* [What to produce] Copy out each line of the data below in which the string "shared" appears.

* [Data excerpt]

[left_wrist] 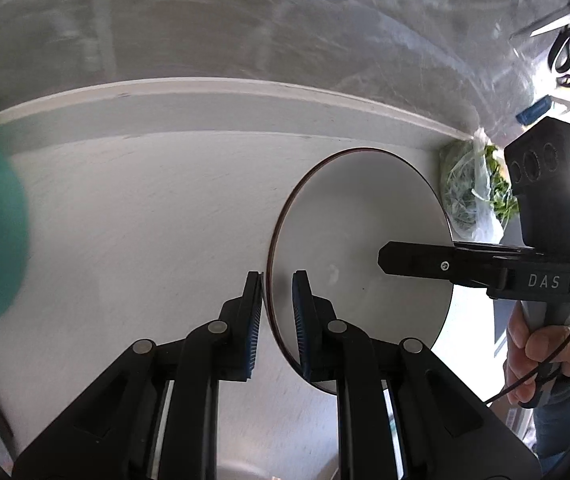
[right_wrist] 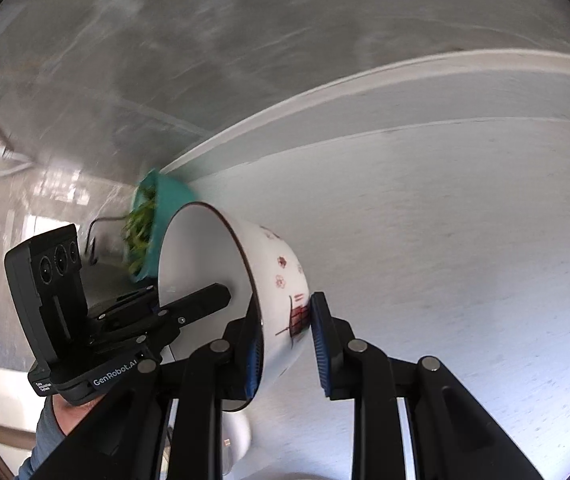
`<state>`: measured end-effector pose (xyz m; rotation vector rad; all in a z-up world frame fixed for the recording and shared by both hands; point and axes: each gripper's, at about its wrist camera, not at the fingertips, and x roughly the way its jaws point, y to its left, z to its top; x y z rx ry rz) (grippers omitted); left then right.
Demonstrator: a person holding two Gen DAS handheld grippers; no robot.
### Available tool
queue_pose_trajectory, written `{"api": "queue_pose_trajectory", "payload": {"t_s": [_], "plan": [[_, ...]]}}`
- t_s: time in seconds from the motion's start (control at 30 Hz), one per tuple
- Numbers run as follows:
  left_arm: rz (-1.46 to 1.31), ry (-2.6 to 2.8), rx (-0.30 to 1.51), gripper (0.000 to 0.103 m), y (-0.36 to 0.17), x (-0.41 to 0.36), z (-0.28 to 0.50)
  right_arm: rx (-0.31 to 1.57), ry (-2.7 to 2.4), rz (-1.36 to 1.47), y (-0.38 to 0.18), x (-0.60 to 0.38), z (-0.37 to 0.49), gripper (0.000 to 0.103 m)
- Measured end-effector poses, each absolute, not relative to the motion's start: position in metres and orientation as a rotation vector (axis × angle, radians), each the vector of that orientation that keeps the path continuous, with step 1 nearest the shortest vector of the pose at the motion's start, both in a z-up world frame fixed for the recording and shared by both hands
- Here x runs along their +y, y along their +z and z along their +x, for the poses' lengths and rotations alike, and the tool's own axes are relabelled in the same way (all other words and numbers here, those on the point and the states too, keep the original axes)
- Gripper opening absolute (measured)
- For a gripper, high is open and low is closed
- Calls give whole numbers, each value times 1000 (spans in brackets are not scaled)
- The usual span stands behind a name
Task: Organize plates and bowls
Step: 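Carry the floral bowl with both grippers and lower it onto the white bowl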
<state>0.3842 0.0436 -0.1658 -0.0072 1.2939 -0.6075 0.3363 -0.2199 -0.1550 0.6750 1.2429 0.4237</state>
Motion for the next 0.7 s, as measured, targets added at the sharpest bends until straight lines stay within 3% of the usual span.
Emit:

* [Exercise solution]
`<state>`: measured end-effector pose (xyz m; rotation vector rad; all in a z-up world frame fixed for the recording and shared by both hands; point and axes: each gripper's, at about its wrist camera, not at the fingertips, and x roughly the way its jaws point, y to its left, z to its top; x y z rx ry rz) (grippers omitted); left then right.
- Measured end-effector poses, each absolute, not relative to the motion's start: position in metres and orientation as a rotation vector (axis × angle, radians), each the vector of that orientation that keeps the path continuous, with step 1 nearest the shortest vector of the pose at the motion's start, both in a z-up world frame fixed for the recording and shared by both hands

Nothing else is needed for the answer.